> **WHAT NEEDS TO BE DONE**: Return copies of the lines below that mention "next".

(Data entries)

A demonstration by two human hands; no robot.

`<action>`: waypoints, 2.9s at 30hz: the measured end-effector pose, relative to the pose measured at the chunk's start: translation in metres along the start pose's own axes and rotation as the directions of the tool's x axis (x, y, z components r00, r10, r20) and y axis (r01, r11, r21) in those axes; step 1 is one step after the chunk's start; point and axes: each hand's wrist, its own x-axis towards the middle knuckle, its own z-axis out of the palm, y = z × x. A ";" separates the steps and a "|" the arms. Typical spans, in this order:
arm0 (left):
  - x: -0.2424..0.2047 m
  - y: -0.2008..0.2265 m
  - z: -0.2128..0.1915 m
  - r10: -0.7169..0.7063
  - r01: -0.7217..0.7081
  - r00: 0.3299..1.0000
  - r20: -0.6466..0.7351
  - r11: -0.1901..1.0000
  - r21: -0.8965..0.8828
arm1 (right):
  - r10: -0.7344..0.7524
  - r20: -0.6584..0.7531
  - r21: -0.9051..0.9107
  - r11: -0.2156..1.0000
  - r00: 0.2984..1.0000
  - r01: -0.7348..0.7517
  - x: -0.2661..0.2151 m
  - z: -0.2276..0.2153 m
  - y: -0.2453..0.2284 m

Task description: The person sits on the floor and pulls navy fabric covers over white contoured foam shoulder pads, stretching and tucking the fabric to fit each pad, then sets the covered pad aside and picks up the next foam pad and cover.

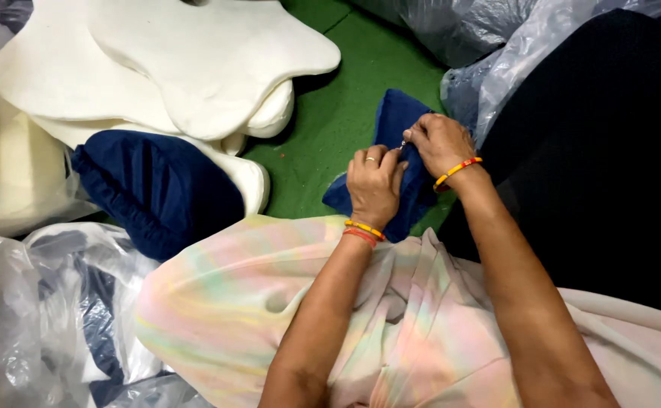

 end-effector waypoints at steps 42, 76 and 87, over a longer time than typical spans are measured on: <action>-0.007 -0.007 0.012 -0.098 0.110 0.990 0.102 0.987 -0.117 | -0.156 -0.417 -0.002 0.985 0.895 0.171 -0.004 0.016 0.038; -0.040 -0.139 0.036 -0.460 0.405 0.866 0.198 0.411 -0.817 | -0.617 -0.185 -0.255 0.782 0.765 0.568 -0.072 0.063 -0.074; -0.015 -0.088 0.015 -0.458 0.449 0.884 0.095 0.775 -0.445 | -0.677 -0.246 -0.168 0.735 0.694 0.657 -0.053 0.011 -0.061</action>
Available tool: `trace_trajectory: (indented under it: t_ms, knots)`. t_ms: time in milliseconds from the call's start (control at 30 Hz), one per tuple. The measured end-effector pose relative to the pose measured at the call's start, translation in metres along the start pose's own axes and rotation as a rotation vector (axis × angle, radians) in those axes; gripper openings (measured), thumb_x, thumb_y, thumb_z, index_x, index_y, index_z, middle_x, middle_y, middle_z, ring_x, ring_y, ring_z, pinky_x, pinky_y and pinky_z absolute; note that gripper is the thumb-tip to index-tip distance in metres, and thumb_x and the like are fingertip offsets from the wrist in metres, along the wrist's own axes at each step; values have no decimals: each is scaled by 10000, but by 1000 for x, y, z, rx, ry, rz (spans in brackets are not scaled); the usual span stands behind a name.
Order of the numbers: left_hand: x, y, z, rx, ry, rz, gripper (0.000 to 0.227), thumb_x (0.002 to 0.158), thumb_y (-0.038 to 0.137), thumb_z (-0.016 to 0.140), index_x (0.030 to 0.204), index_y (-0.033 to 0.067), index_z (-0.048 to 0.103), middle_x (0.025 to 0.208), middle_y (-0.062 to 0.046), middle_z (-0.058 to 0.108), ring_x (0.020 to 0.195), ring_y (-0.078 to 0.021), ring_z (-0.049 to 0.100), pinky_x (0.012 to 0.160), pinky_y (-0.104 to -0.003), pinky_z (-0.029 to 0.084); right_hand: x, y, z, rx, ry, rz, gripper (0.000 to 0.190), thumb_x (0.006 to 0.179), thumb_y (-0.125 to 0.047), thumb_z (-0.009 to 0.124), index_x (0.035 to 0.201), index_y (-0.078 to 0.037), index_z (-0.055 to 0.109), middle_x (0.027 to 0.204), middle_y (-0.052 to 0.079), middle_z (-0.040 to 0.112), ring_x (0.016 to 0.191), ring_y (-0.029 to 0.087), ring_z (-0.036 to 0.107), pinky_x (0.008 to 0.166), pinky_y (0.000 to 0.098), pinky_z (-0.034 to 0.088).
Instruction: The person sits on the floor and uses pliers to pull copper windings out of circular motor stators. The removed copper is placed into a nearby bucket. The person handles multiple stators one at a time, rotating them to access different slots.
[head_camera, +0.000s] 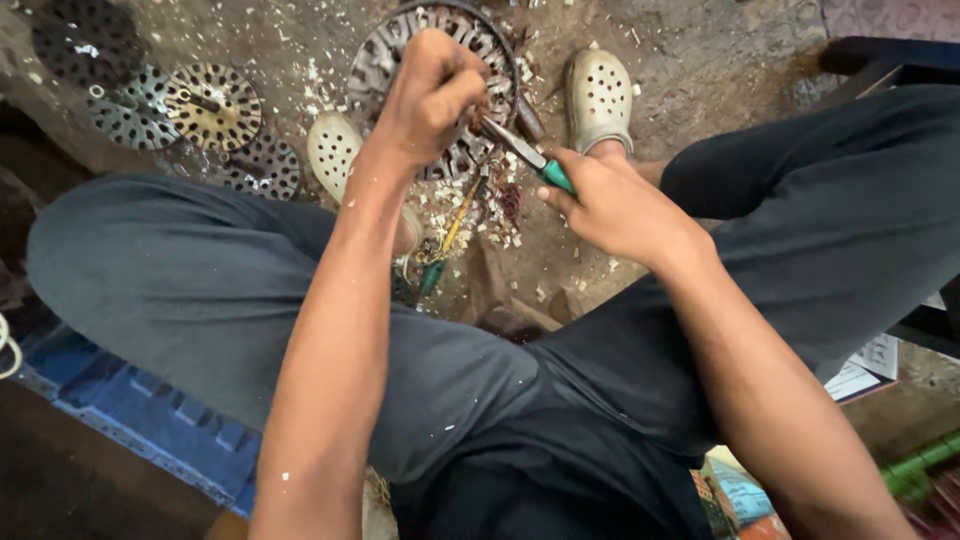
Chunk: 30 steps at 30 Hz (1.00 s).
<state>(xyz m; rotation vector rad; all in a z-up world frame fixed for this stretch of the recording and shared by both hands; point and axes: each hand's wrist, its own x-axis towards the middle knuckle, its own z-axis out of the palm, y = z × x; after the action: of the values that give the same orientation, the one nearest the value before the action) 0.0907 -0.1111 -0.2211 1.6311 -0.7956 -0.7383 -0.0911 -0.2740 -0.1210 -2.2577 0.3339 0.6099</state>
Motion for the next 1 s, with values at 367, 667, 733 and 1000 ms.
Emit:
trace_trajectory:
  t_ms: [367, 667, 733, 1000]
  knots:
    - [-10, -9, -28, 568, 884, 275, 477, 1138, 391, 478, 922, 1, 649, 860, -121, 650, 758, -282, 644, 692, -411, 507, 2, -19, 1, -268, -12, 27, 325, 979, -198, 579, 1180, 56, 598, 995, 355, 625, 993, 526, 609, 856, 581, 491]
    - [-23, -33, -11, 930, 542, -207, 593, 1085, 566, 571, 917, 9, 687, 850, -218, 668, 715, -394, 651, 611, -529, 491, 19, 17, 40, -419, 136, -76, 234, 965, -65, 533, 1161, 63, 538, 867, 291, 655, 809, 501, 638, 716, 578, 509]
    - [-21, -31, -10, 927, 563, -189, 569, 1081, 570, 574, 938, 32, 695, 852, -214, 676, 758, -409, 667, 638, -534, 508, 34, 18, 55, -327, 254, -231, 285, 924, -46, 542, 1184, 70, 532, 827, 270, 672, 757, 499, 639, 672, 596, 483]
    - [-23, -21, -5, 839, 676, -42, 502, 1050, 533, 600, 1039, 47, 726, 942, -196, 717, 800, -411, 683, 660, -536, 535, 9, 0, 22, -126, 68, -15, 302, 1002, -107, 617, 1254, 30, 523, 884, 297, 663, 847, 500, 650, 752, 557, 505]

> **RESULT OF THIS EXERCISE**:
Task description: The person sits on the floor and pulls navy fabric covers over white contoured foam shoulder pads, stretching and tucking the fabric to fit each pad, then sets the covered pad aside and picks up the next foam pad and cover.
Motion for the next 1 s, with values at 367, 667, 733 and 1000 ms.

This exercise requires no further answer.